For this exercise, report every line of the material that includes "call".

*****

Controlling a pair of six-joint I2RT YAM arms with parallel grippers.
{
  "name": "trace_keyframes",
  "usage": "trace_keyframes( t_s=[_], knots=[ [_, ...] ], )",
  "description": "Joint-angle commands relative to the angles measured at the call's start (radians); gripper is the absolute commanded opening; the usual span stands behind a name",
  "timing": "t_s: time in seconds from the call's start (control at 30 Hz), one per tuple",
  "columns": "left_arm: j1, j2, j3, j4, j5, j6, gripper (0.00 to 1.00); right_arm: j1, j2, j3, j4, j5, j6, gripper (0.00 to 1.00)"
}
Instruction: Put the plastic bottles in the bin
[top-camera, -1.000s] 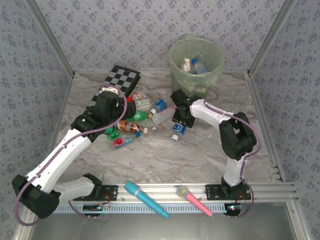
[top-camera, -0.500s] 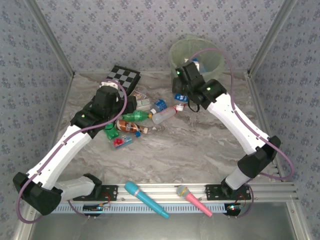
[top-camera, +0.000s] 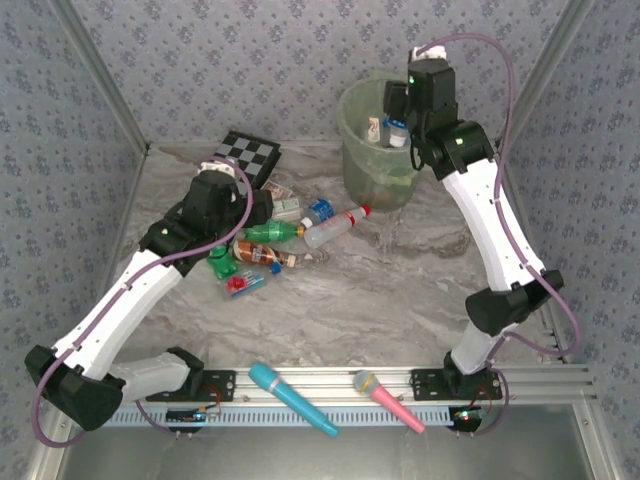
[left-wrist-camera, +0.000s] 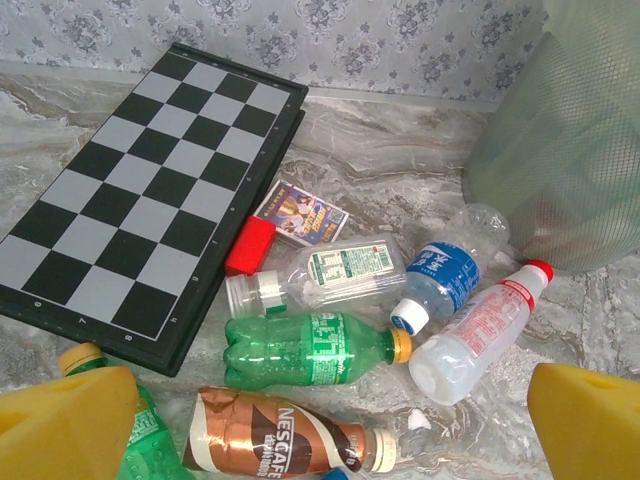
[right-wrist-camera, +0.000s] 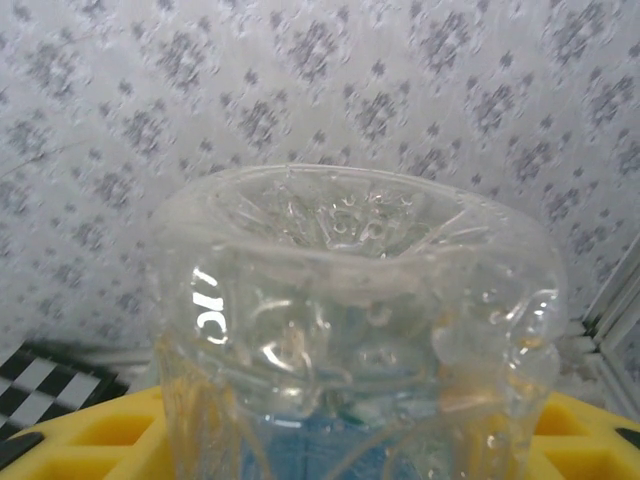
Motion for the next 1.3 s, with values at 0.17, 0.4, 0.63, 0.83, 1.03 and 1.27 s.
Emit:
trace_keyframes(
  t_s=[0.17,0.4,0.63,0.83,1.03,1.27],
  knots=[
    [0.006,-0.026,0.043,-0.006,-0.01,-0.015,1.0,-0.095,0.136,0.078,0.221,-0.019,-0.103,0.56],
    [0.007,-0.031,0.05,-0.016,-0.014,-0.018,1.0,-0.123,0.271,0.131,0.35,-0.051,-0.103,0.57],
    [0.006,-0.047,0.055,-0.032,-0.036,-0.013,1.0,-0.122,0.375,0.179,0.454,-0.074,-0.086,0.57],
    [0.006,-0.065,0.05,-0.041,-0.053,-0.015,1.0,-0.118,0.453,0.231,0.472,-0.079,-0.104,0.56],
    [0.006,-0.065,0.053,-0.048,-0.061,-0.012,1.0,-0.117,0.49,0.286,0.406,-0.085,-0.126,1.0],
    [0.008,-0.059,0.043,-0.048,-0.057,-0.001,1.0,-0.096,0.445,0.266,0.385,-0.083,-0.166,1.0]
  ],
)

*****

Solved exercise:
  "description": "Joint-angle commands relative to the angles measured at the call's start (radians); gripper is the absolute commanded opening; the usual span stands behind a name",
  "timing": "t_s: time in seconds from the call's start (control at 30 Hz), one per tuple",

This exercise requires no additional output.